スマートフォンの軽やかな海のロック画面がそれに導電性を探知して何度も反応し、五分間はなにも動かすことができない金庫状態となってしまった。
「もうっ」
そんなこんなをしていると、時計は逆3時の五分前に、あとすこしで、病院全体が完全なる沈黙となる時間となってしまった。
ご主人様がわからず反抗してくるスマートフォンをティッシュで吹いて、ゴミ箱にティッシュを挿入した祐夏はルーズリーフのページをどんどんとめくっていき最終ページの一枚目を探し当てる。

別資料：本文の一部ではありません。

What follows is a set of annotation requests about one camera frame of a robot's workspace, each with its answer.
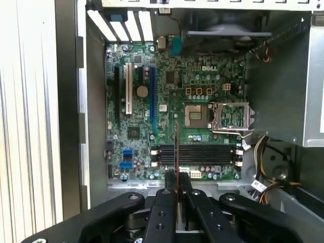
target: black wire
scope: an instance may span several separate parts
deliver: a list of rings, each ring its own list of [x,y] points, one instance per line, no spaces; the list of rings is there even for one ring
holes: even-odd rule
[[[173,21],[177,21],[179,31],[181,31],[181,24],[180,24],[180,21],[179,21],[178,19],[176,19],[176,18],[171,17],[170,15],[168,15],[168,17],[169,17],[170,19],[172,19]]]

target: white connector
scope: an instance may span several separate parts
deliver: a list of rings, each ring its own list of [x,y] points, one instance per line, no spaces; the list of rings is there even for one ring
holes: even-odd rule
[[[188,167],[179,167],[179,171],[180,172],[186,172],[186,173],[190,173],[190,168],[188,168]]]
[[[190,171],[190,178],[192,179],[200,179],[201,172],[200,171]]]

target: silver metal wall
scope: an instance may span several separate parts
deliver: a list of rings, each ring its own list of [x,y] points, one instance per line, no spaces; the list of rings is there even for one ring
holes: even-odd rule
[[[54,0],[0,1],[0,242],[63,220]]]

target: side panel
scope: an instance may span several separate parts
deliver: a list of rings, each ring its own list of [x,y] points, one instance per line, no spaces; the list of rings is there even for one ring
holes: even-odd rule
[[[81,209],[75,9],[74,0],[55,0],[64,219],[79,214]]]
[[[54,9],[0,1],[0,242],[63,220]]]

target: chipset
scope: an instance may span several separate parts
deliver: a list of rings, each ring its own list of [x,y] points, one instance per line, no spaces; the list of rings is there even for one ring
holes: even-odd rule
[[[207,106],[186,105],[184,107],[184,125],[186,128],[206,128],[207,119]]]
[[[140,139],[140,128],[139,127],[128,127],[127,138],[128,139]]]

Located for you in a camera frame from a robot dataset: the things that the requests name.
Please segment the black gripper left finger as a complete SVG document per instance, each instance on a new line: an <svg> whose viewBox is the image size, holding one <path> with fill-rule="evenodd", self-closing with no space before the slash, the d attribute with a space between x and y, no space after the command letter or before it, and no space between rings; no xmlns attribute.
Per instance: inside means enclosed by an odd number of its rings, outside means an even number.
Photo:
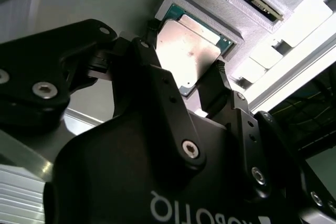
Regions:
<svg viewBox="0 0 336 224"><path fill-rule="evenodd" d="M172 74L141 38L127 41L87 19L2 43L1 71L1 129L46 159L70 139L61 119L71 95L105 79L116 115L142 111L160 160L190 174L205 165Z"/></svg>

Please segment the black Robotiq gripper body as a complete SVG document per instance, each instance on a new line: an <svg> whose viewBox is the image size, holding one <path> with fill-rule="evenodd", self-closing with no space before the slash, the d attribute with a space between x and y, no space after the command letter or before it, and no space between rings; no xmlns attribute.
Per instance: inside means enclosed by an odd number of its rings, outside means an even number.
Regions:
<svg viewBox="0 0 336 224"><path fill-rule="evenodd" d="M192 116L207 155L189 177L167 159L162 134L148 143L138 113L71 140L45 185L46 223L299 223L283 195L243 199L226 129Z"/></svg>

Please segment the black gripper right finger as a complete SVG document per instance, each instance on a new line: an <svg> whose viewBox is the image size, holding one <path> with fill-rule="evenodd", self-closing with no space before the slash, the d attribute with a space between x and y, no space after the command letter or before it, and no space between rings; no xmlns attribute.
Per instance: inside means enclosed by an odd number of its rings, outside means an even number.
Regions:
<svg viewBox="0 0 336 224"><path fill-rule="evenodd" d="M198 202L279 204L285 198L270 176L259 123L247 101L230 88L225 64L215 61L198 81L198 134L207 163L198 176Z"/></svg>

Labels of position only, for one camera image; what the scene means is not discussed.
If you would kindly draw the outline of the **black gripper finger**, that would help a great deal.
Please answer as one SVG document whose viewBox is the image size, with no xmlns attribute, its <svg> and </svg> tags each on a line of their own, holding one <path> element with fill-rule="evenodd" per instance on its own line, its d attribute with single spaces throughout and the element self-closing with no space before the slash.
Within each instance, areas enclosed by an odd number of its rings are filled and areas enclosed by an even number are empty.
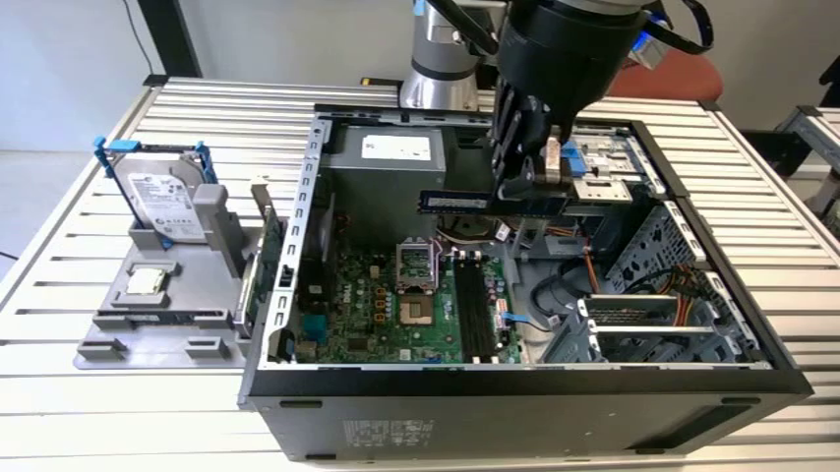
<svg viewBox="0 0 840 472">
<path fill-rule="evenodd" d="M 533 187 L 533 157 L 552 129 L 550 109 L 508 81 L 497 81 L 492 127 L 494 194 L 521 200 Z"/>
<path fill-rule="evenodd" d="M 564 187 L 572 182 L 572 171 L 564 158 L 562 129 L 550 128 L 545 143 L 532 157 L 534 183 L 538 187 Z"/>
</svg>

書きかけだ全てがはっきりとそして読めるその文字の羅列の一行下にこう書き込んだ。
死にたい。
本当に死にたい。
死んでもいいよね。
みんなは余り興味ないから。
死んだとしても七日でわすれて変わらずの日常をおくるはずだから。
祐夏はこう書き込んで、窓ガラスを覗き込む。
ここは四階、一度で死ねぬかな。
その窓のロックをはずそうとしたのになぜか動けなくて、体がこわばって、目がみえなくて、さきに暗黒が体に訪れてしまった。
それなのに体は羽毛を探し当てて、そのまま私は倒れこんでしまった。
そして、闇は一段階暗くなってきがついたら、朝を迎えた。